__How to complete this task__. Pull every line with "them" from the data below and copy it.

*** Exercise data Section Begins ***

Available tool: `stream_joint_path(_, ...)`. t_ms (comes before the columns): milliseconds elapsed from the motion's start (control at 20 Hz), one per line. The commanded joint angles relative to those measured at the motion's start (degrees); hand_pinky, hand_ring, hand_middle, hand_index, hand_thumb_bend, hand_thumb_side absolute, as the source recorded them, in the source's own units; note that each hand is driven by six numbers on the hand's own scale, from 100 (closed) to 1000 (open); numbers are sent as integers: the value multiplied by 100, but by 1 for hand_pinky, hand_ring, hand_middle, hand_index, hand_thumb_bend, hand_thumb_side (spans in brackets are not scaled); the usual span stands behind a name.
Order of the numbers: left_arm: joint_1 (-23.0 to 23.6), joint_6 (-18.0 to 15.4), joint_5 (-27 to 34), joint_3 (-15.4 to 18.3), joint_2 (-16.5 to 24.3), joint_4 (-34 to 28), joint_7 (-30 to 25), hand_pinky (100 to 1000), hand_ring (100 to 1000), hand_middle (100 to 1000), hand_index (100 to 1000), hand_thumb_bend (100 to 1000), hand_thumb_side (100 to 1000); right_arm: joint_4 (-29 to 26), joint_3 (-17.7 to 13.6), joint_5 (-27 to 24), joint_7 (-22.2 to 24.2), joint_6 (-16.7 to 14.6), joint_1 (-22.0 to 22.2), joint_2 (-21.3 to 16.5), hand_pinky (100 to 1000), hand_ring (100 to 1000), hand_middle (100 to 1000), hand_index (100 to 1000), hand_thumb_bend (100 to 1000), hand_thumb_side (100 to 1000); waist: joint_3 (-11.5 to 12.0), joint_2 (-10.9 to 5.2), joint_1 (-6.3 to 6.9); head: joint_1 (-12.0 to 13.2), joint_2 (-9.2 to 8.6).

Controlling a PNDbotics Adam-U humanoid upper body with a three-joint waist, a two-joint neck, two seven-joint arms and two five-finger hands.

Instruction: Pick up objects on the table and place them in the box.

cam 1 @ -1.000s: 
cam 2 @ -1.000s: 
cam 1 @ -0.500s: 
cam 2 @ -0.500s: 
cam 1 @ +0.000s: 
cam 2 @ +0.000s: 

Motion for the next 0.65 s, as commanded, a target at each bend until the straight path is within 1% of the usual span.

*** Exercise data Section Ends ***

__Solution for this problem__.
Available tool: `stream_joint_path(_, ...)`. t_ms (comes before the columns): milliseconds elapsed from the motion's start (control at 20 Hz), one per line. The commanded joint angles relative to those measured at the motion's start (degrees); hand_pinky, hand_ring, hand_middle, hand_index, hand_thumb_bend, hand_thumb_side absolute, as the source recorded them, in the source's own units; note that each hand is driven by six numbers on the hand's own scale, from 100 (closed) to 1000 (open); numbers are sent as integers: the value multiplied by 100, but by 1 for hand_pinky, hand_ring, hand_middle, hand_index, hand_thumb_bend, hand_thumb_side (spans in brackets are not scaled); the usual span stands behind a name.
Instruction: Pick up objects on the table and place them in the box.

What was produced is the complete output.